(edited and expanded from previous version)
My friend Benson converted
to vegetarianism, or I should say veganism, about five years ago. He went whole
hog, excuse my bad pun. He didn’t eat dairy. He didn’t wear leather belts or
leather shoes. He wouldn’t go inside my car, a Nissan Maxima, with its leather
seats.
“Converted” was his word.
He didn’t gradually move toward veganism for health reasons or because he was
revolted at the thought of eating dead animals. He had a powerful conversion
experience on a religious level. For Benson, the world was Light and
Darkness, vegans and non-vegans.
One afternoon while Benson
and I were in my kitchen eating falafels and couscous with raisins, I explained
my need for a little animal protein.
I said, “As you know, Julia and I are trying to get pregnant and we read
that adding a little red meat is better for my motility and general
testosterone levels.”
“That’s very convenient
for you,” Benson said. “Worry about your macho testosterone while allowing animals to
suffer before and during slaughter.”
“That they do,” I
conceded. “In nature, we kill to survive. Take the Eskimos. They slaughter
whales and seals for their survival. Are Eskimos immoral? Should they be
required to be vegans just because you wish to impose your cultural bias on
them?”
“Really, that’s such a red
herring to bring up the Eskimos,” Benson said. “What percentage of humans need
meat to survive? Less than five percent, I’m sure. The fact of the matter is
that you can perfectly live without
eating animals and yet you choose
to eat them for your own pleasure and convenience. And of course your precious
testosterone.”
“I offer a blood sacrifice
to the Reproductive Cult.”
“Don’t mock me.”
“I’m sorry, bro. Hey, if
it makes you feel any better, I do try to exercise compassion toward my fellow
creatures. For example, I stopped eating lobsters after reading the David
Foster Wallace essay.”
In Wallace’s famous essay,
“Consider the Lobster,” he describes how lobsters desperately bang the lids of
the pots as they’re suffering an agonizing death in boiling water.
Benson was not appeased.
He said, “Selective morality doesn’t cut it. We can agree over the lobsters.

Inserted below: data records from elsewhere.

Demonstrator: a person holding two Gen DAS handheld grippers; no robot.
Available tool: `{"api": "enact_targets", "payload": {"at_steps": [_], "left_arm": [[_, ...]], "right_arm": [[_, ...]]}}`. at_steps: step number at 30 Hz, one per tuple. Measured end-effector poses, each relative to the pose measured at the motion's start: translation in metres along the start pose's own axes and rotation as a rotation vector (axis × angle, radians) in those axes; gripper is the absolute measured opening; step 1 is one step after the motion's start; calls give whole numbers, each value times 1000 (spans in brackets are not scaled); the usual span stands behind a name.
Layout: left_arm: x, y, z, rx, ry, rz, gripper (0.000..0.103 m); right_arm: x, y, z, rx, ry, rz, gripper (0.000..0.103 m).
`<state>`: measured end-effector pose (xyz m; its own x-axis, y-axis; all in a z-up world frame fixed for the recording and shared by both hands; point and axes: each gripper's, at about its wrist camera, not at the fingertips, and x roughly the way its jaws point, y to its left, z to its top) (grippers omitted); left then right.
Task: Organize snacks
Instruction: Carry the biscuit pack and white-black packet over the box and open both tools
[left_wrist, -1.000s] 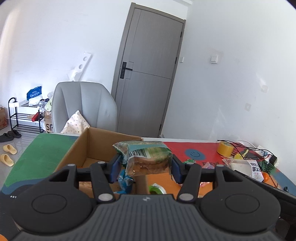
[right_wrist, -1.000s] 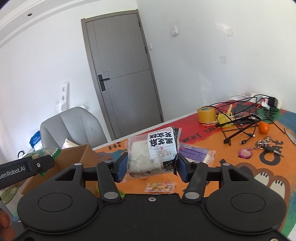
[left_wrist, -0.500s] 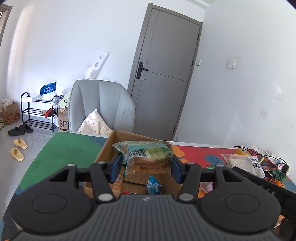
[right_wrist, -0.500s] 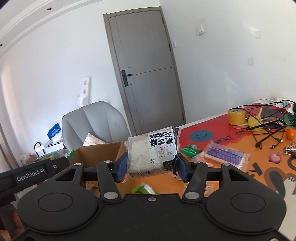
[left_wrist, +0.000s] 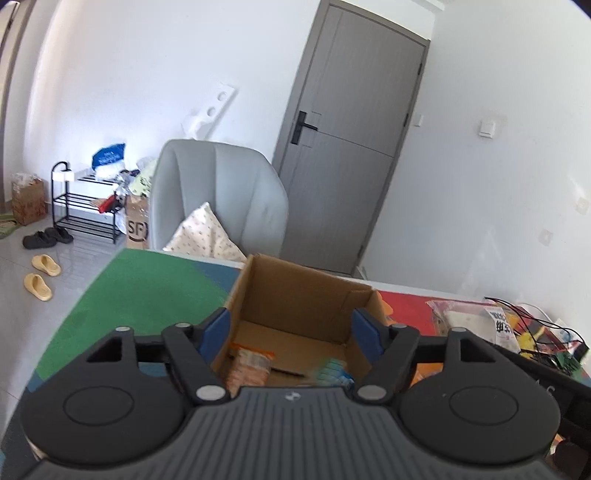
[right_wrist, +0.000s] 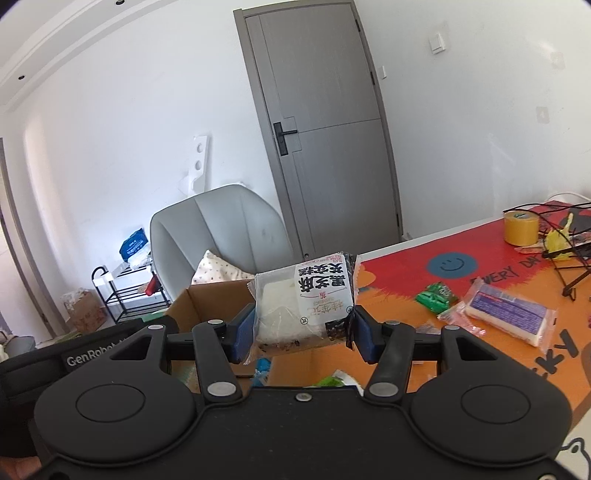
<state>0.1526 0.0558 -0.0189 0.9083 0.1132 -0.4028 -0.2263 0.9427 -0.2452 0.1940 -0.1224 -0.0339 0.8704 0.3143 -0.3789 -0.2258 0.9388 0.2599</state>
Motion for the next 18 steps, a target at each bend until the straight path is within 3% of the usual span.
{"api": "enact_targets", "payload": {"at_steps": [16,18], "left_arm": [[-8,50,13,-63,-14,147,83],[-8,54,13,-68,-11,159,84]], "right_arm": [[36,36,8,7,71,132,55],[39,38,9,22,74,153,61]]}}
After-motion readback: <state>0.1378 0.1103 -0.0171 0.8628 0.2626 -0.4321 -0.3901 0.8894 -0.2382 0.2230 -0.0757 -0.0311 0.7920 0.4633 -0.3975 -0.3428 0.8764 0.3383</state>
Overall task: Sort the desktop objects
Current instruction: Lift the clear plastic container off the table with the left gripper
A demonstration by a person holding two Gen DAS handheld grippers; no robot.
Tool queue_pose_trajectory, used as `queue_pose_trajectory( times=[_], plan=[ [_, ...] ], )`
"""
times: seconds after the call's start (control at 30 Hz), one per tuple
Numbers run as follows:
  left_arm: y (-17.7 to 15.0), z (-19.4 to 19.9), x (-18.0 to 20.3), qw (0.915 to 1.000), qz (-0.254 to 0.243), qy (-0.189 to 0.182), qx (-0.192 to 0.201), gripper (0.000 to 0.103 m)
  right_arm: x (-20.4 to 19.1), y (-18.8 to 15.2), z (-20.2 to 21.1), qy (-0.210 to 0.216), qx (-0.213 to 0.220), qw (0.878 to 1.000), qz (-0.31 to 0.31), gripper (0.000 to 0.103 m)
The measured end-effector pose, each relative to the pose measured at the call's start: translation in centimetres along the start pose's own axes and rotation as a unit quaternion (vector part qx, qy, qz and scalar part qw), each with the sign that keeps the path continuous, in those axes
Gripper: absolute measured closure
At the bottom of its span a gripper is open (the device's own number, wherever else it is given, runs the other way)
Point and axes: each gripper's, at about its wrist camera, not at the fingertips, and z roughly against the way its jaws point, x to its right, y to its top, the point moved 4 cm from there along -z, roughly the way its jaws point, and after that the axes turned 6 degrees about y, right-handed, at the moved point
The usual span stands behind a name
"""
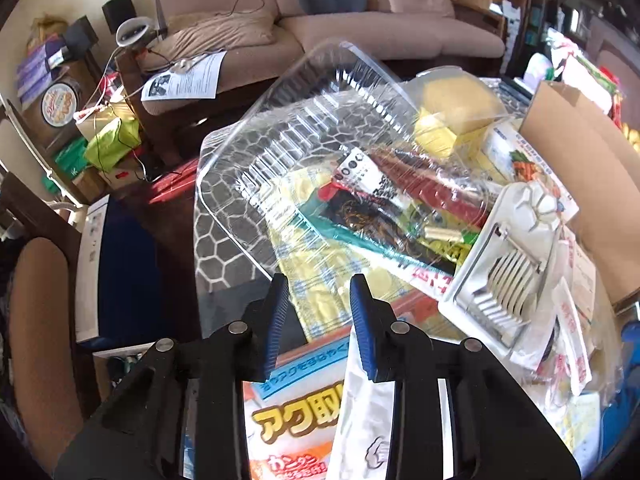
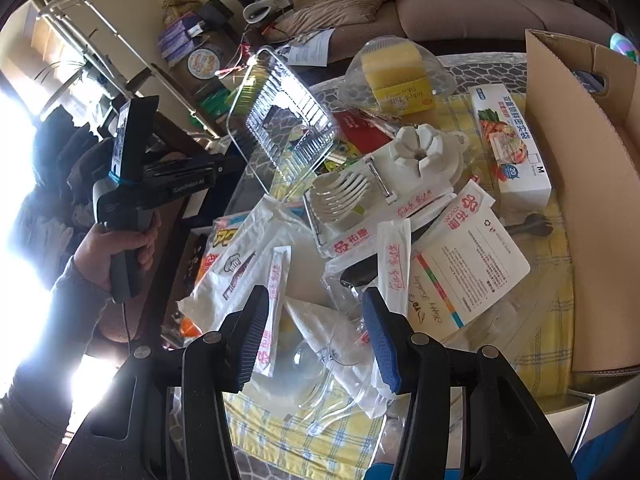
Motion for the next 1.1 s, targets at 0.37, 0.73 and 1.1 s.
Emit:
queue_pose_trajectory(
  times=[0.37, 0.73, 1.1],
  plan=[
    [-0.1, -2.0, -9.0, 0.9798, 0.198, 0.023, 0.01, 0.035, 1.8, 1.4, -1.7, -0.002, -0.009, 1.0, -0.002, 0.052],
    [-0.1, -4.5, -0.4, 0.9987, -0.051, -0.001, -0.007, 0.03, 1.7, 2.0, -3.0, 0.004, -0.015, 1.0, -0.004, 0.052],
    [-0.1, -6.5, 3.6, 0.9851, -0.16, 0.062, -0.013, 0.094, 2.5, 1.0, -2.6, 0.001, -0.018, 1.0, -0.016, 0.052]
  ],
)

But I can show you video footage of chickens, pigs, cows, dogs, cats, monkeys,
and other animals—all bred for human consumption—and you’ll see the look of
despondence in their eyes. And their worst suffering is yet to come.”
“I feel sympathy for
mammals, I admit. But fish are too removed from me. I could quit eating
mammals, for sure. But I’d still eat fish, which means I could never be a
member of your Vegan Tribe.”
“It’s your selective,
arbitrary morality speaking again. Any creature that is sentient should not be
consumed.”
He was quoting from Peter
Singer, his Vegan Messiah.
I said, “I don’t believe
in Peter Singer’s sentient being theory. I’d kill rats if I needed to. And mice
and other mammalian pestilence. That’s not an issue with me. But I do share
your objection to making animals suffer, shedding their blood for our
delectation. That can, under certain circumstances, be barbaric.”
“It’s not certain circumstances. It’s most circumstances. Ninety-nine percent of meat comes
from factory farming, which in an ongoing atrocity. What can you say to that?”
“What do you want me to
do, Benson? I don’t have a magic wand.”
“So just shrug it all off
because of apathy. What a courageous friend you are.”
Benson lowered his head
and poked his fork through a mound of couscous. Since becoming a vegan, he was
overcome with depression—the kind of overwhelming sadness that results from
seeing 99% of the human race as unfeeling, cruel, self-centered and completely
immoral. The worst part of his becoming a vegan, he recently explained, was
that he had developed an overwhelming hatred for the human race. He knew he had
to face the despair of knowing he could not convert everyone on the planet. His
mission in life was to convert what few individuals he could.
He looked up at me and
said, “I know you care. I could tell when we were watching those videos of the
newborn calves being separated from their mothers and those pigs languishing in
those tiny cages.”
“Of course I care. You
think it gives me pleasure to see animals suffer like that?”
“You seem better than most
of them,” he said. “If only I could convert you. If only I could get you to
take the next step forward.”
“Sorry, my man,
for the sake of my declining middle-aged testosterone I’m still going to eat
some animal protein, mostly fish and some dairy like yogurt and nonfat milk.
Can you be cool with that, at least while you’re living under my roof?”